The Eating Healthy Excuse

In fact, from my experience, the clients that find it the hardest to get results regarding nutrition are the ones that come to me with an extremely healthy diet to start.

This also comes down to mindset as they already know that what they are eating is clean and considered healthy, they already believe that all they need to do is introduce the fitness/exercise and the results will come.
This is the most significant limiting belief when it comes to transforming your body as I have discussed in The Body Transformation Pyramid  exercise alone is only a small part of the body transformation process.

The issue here is portion control, although you are eating healthy and all the right foods if you feel overweight and out of shape then you are overeating, too much of a good thing is often bad.

At the start, I found it very challenging to get the healthy eaters to track what they eat and follow the nutrition program, and they used it as an excuse not to, as in I would often hear “Its fine I already eat healthily” or “My diet is perfect I am just here for the training”

Pro Tip: If you are not happy with your body to the extent you need to get help to change it, then your diet is almost certainly not right or okay there is something off that needs to be addressed.

How To Keep Track of What You Eat?

You need to track what you eat!

Tracking is, in my opinion, the only way to ensure you are on track with your nutrition and thus on track to achieving your goals.
With the use of nutrition tracking apps like MyFitnessPal tracking has never been so easy and there is no excuse for not tracking as it takes a matter of minutes.

If you want great body results – track what you eat!

Check out our blog post on How To Use MyFitnessPal Effectively 

Can You Transform Your Body By Eating Unhealthy?

So this then leaves the question if eating healthy isn’t enough to transform your body than “can you also transform your body by eating unhealthy” if you ensure you are eating the right amount of calories and your macronutrient split is on track”

To this, I say yes if you eat the right amount of calories with a good macro split to elicit the change you seek, and you know it’s on point from tracking then you can transform by eating “unhealthy food” (IFYM)

But (and yes there is a but) if everything you eat is unhealthy you will never be able to balance your macros, and your sugar will be way over where it needs to be. 

So by tracking alone, you will have to keep a large portion of the foods you eat healthily to ensure you stay on track with the numbers, which is just another reason why tracking what you eat is vital for a successful body transformation.

But why would anyone want to eat unhealthily? 

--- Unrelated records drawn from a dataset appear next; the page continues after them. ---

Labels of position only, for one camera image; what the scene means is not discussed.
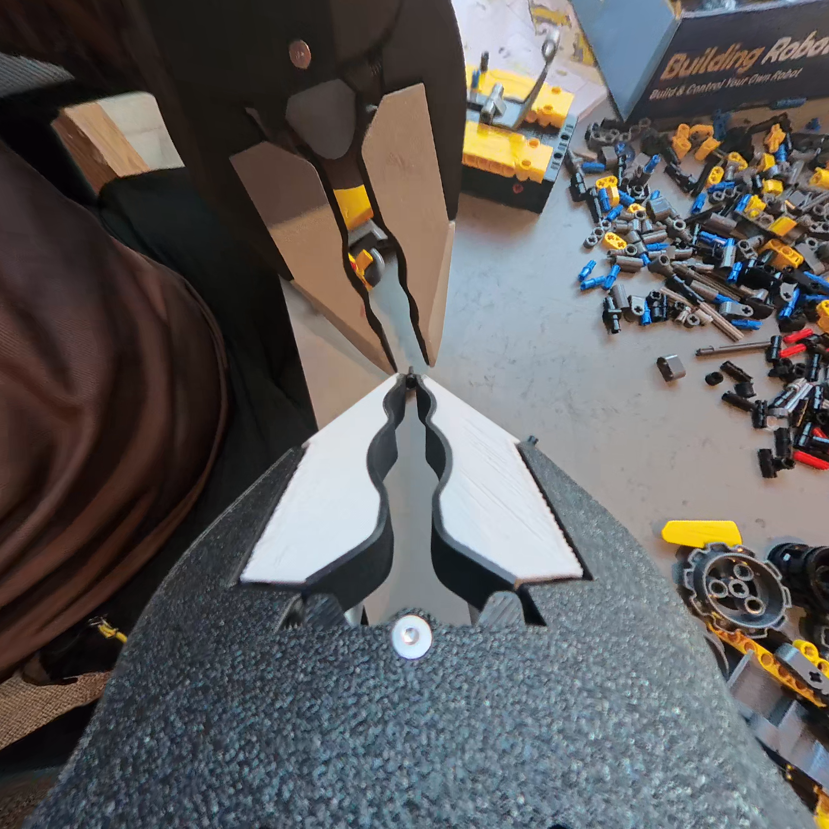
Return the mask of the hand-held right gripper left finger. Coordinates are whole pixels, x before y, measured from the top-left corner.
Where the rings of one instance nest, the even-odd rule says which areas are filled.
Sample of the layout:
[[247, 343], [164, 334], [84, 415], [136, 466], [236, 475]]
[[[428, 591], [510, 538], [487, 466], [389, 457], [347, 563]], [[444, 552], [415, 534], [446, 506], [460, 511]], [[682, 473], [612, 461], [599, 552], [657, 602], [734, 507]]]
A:
[[306, 441], [241, 584], [357, 606], [386, 580], [394, 537], [385, 479], [398, 460], [406, 382], [388, 378]]

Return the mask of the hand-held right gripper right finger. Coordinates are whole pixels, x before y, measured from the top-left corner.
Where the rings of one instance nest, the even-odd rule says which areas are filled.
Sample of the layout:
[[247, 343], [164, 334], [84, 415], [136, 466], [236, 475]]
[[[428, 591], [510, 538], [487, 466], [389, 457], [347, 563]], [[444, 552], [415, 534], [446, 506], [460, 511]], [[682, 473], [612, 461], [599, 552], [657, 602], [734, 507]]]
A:
[[499, 592], [582, 580], [579, 559], [520, 450], [521, 441], [427, 376], [414, 379], [440, 582], [483, 609]]

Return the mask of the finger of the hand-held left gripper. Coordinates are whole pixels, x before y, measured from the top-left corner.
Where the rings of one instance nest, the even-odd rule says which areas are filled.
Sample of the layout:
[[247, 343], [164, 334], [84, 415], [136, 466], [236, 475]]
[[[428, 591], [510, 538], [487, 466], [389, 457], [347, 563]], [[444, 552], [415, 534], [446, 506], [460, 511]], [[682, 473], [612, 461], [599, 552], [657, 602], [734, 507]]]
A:
[[424, 360], [439, 359], [455, 222], [444, 200], [423, 83], [384, 95], [367, 126], [361, 160], [380, 223], [397, 243], [399, 280]]
[[365, 358], [396, 372], [367, 291], [347, 263], [346, 237], [315, 166], [272, 142], [238, 152], [230, 162], [297, 291]]

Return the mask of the grey desk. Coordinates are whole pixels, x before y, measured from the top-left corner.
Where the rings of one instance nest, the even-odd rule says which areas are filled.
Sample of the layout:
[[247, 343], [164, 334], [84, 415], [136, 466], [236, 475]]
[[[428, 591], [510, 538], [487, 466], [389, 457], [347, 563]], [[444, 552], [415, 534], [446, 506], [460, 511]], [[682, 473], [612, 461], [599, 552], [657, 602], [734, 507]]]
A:
[[[784, 541], [827, 545], [827, 471], [797, 465], [764, 479], [757, 453], [770, 430], [724, 404], [709, 387], [725, 359], [752, 374], [761, 397], [761, 354], [696, 358], [726, 336], [661, 323], [606, 334], [602, 293], [581, 293], [577, 274], [589, 212], [574, 206], [564, 172], [544, 212], [461, 195], [439, 359], [430, 376], [472, 408], [539, 448], [623, 524], [672, 581], [677, 545], [669, 520], [731, 520], [758, 554]], [[317, 424], [325, 426], [383, 380], [293, 285], [282, 284]], [[666, 383], [659, 356], [676, 354], [687, 376]], [[386, 478], [395, 557], [368, 597], [370, 623], [422, 608], [442, 623], [469, 620], [430, 559], [431, 497], [425, 431], [414, 405], [398, 431], [399, 461]]]

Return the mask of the yellow curved panel assembly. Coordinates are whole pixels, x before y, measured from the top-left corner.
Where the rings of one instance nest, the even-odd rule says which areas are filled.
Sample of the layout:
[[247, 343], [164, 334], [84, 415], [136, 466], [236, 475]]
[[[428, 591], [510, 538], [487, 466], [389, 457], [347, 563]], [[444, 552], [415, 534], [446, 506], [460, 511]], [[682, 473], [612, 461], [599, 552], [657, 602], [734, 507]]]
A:
[[386, 259], [393, 245], [374, 222], [370, 199], [363, 185], [335, 190], [334, 195], [347, 228], [352, 270], [370, 292], [385, 272]]

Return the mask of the black block with yellow beams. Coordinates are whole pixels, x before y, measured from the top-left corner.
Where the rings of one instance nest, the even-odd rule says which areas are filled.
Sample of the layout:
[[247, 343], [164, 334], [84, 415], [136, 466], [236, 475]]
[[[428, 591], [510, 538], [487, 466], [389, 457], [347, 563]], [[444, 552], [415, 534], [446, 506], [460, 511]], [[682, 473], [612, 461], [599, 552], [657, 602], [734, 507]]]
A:
[[462, 191], [541, 214], [565, 166], [578, 116], [565, 88], [467, 65]]

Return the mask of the person's black trousers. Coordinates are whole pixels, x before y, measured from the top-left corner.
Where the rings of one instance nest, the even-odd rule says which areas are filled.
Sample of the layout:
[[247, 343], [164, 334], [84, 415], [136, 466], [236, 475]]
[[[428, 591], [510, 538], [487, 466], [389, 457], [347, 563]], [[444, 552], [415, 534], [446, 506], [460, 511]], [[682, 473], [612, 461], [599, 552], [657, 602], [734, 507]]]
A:
[[98, 212], [116, 239], [196, 290], [219, 324], [229, 361], [229, 420], [201, 496], [161, 552], [98, 608], [130, 634], [200, 534], [317, 425], [280, 277], [224, 226], [184, 168], [111, 181]]

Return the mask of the wooden leg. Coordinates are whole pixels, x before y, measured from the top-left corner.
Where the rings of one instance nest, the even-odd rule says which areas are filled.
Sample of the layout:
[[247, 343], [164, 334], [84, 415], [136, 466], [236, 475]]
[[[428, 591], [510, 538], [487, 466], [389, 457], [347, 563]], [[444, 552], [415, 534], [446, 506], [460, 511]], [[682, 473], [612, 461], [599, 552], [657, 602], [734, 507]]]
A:
[[61, 109], [51, 127], [95, 195], [110, 181], [150, 171], [98, 102]]

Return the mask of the open instruction booklet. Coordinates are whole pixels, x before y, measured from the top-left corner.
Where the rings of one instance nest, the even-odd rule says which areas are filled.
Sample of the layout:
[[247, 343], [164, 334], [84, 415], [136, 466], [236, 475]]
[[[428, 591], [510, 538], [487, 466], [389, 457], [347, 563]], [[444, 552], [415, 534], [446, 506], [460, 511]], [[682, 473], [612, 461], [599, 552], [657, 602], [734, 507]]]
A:
[[483, 52], [490, 65], [535, 81], [544, 68], [542, 46], [560, 35], [546, 83], [575, 97], [571, 112], [586, 120], [609, 100], [572, 2], [452, 1], [467, 64], [476, 66]]

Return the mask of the yellow curved panel piece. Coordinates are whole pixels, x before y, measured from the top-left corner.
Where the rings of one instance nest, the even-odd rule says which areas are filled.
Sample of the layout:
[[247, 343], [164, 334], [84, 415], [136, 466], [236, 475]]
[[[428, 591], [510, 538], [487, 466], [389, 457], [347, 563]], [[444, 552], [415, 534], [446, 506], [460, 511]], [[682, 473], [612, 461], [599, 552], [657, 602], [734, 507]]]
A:
[[691, 548], [715, 543], [729, 547], [743, 544], [737, 524], [722, 520], [670, 520], [662, 527], [661, 538], [666, 543]]

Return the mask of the pile of small building pieces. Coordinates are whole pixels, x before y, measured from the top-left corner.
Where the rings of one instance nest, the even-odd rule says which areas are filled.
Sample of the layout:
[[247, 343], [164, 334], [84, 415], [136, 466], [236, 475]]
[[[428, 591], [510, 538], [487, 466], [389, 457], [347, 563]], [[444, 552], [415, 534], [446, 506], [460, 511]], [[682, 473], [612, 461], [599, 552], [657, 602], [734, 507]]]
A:
[[772, 397], [731, 360], [706, 384], [728, 383], [723, 403], [772, 431], [763, 478], [827, 471], [827, 135], [795, 131], [786, 112], [732, 128], [717, 114], [667, 131], [604, 119], [585, 143], [564, 163], [595, 224], [578, 288], [602, 293], [606, 334], [710, 325], [729, 343], [697, 358], [760, 353], [782, 383]]

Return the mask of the black rubber tyre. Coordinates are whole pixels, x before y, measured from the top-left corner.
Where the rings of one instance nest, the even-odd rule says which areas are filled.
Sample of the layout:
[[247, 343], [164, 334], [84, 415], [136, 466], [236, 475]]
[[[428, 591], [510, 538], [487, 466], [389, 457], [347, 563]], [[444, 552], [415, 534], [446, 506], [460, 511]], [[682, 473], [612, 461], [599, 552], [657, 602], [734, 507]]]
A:
[[772, 548], [768, 562], [780, 573], [794, 605], [828, 614], [828, 547], [793, 542]]

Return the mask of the dark blue kit box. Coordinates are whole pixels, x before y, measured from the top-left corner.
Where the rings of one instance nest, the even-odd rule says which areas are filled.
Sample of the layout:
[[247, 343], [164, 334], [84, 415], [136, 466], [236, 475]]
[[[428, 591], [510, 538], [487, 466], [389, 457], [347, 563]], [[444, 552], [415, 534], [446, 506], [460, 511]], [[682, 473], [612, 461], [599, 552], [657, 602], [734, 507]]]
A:
[[828, 2], [573, 1], [624, 119], [680, 119], [828, 95]]

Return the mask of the yellow grey toy vehicle chassis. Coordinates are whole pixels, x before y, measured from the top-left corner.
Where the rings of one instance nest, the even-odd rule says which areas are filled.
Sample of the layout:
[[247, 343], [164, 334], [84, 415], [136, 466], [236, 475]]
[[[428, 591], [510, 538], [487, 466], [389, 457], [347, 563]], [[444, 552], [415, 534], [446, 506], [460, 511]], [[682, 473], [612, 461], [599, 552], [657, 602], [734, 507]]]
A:
[[741, 631], [704, 635], [751, 734], [828, 827], [827, 660], [803, 639], [771, 651]]

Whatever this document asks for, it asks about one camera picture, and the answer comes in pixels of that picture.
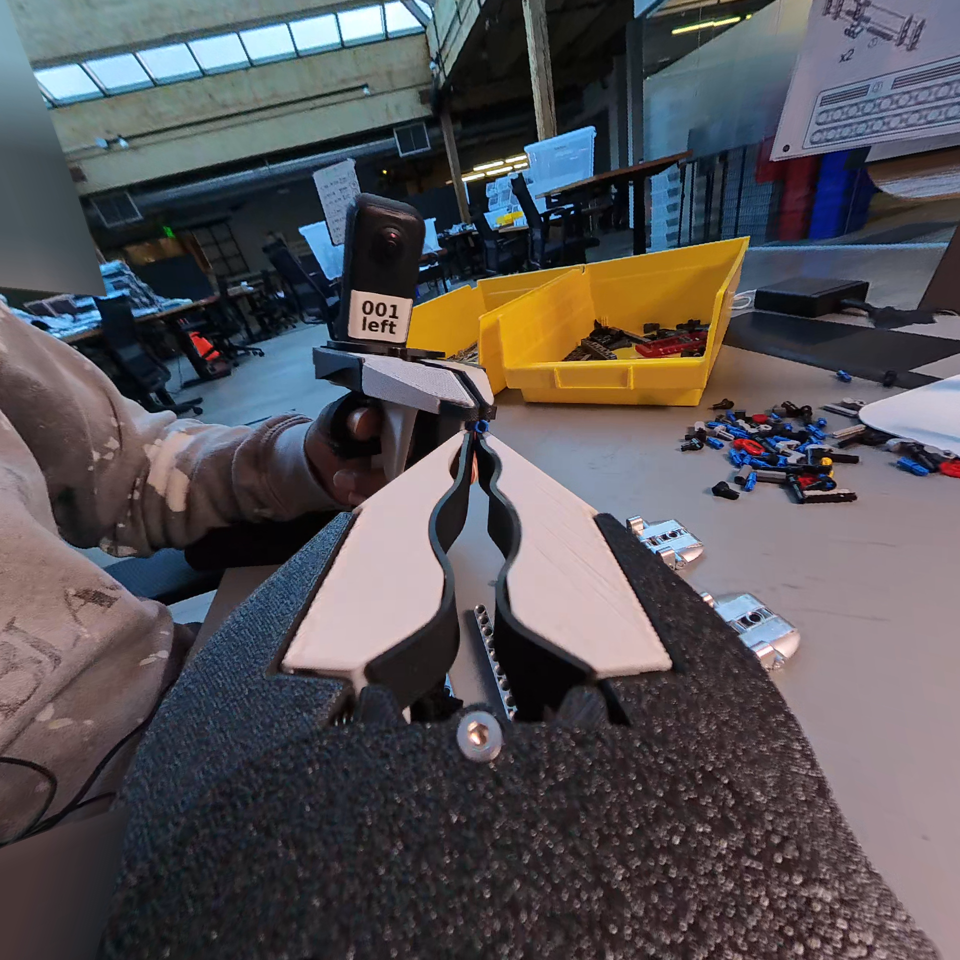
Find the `pile of mixed toy pins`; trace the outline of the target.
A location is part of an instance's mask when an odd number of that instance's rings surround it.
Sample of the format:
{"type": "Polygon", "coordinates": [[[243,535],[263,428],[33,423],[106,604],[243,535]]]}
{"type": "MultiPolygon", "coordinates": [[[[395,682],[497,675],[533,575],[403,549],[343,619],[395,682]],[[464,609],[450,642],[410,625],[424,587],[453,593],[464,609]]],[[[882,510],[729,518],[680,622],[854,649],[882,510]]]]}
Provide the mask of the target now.
{"type": "Polygon", "coordinates": [[[765,484],[802,506],[855,503],[858,493],[843,485],[837,469],[859,464],[861,448],[890,453],[902,474],[958,478],[958,453],[870,426],[865,407],[863,400],[844,397],[817,409],[784,401],[750,412],[725,398],[709,407],[712,419],[686,429],[678,452],[722,455],[729,477],[709,491],[730,501],[765,484]]]}

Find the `yellow bin with grey beams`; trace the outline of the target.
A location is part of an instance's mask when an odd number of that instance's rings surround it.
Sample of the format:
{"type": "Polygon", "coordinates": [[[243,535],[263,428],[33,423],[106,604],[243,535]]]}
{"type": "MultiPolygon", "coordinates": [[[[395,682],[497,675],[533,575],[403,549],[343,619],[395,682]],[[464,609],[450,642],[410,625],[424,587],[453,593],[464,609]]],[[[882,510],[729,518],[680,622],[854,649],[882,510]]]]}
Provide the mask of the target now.
{"type": "Polygon", "coordinates": [[[558,280],[582,273],[583,265],[532,270],[479,279],[414,306],[407,346],[450,358],[472,345],[491,381],[503,373],[499,315],[512,301],[558,280]]]}

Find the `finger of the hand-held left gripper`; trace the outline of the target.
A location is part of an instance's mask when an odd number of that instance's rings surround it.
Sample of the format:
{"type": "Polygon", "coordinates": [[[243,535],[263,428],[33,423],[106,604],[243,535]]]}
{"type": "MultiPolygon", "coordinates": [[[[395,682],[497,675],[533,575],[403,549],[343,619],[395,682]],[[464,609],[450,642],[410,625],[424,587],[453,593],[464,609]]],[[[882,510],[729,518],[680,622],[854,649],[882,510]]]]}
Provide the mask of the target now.
{"type": "Polygon", "coordinates": [[[486,370],[475,364],[440,358],[423,358],[423,366],[431,366],[452,373],[462,387],[473,397],[474,405],[481,411],[495,412],[496,397],[486,370]]]}
{"type": "Polygon", "coordinates": [[[398,357],[369,355],[363,359],[362,393],[434,415],[476,417],[480,410],[479,400],[458,371],[398,357]]]}

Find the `black office chair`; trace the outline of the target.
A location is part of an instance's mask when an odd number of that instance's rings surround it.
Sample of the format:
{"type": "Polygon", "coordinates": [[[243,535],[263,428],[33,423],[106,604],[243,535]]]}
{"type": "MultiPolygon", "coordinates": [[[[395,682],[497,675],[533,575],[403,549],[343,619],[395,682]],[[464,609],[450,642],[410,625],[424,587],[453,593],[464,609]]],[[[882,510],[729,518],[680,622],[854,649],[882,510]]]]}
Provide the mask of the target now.
{"type": "Polygon", "coordinates": [[[126,295],[95,296],[93,301],[101,318],[102,340],[119,372],[117,383],[124,396],[137,401],[150,413],[203,414],[201,397],[174,401],[167,390],[171,372],[139,339],[126,295]]]}

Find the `pile of black red beams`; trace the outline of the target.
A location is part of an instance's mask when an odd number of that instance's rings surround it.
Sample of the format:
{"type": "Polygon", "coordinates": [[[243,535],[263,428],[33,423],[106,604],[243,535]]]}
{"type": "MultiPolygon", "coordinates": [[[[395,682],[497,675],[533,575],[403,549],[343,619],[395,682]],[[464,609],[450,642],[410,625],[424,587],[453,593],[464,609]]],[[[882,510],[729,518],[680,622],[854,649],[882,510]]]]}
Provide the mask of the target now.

Unfortunately unhealthy foods are addictive, and they are made that way, and the best way I have found to cut them out is to 
Acknowledge which foods you are consuming that unhealthy 
Reduce them from your diet slowly and overtime
Eliminate – the more you can reduce them from your diet, the closer you are to eliminating them. 

Trainers Conclusion

Make it a habit to eat healthily, eat a balanced nutrient full diet that is aiding your health.

Do not forget about portion control and ensuring that you are not only eating right but that you are not over or under eating.

If body transformation is your goal track what you eat and get your calories and macros on point and the results will come!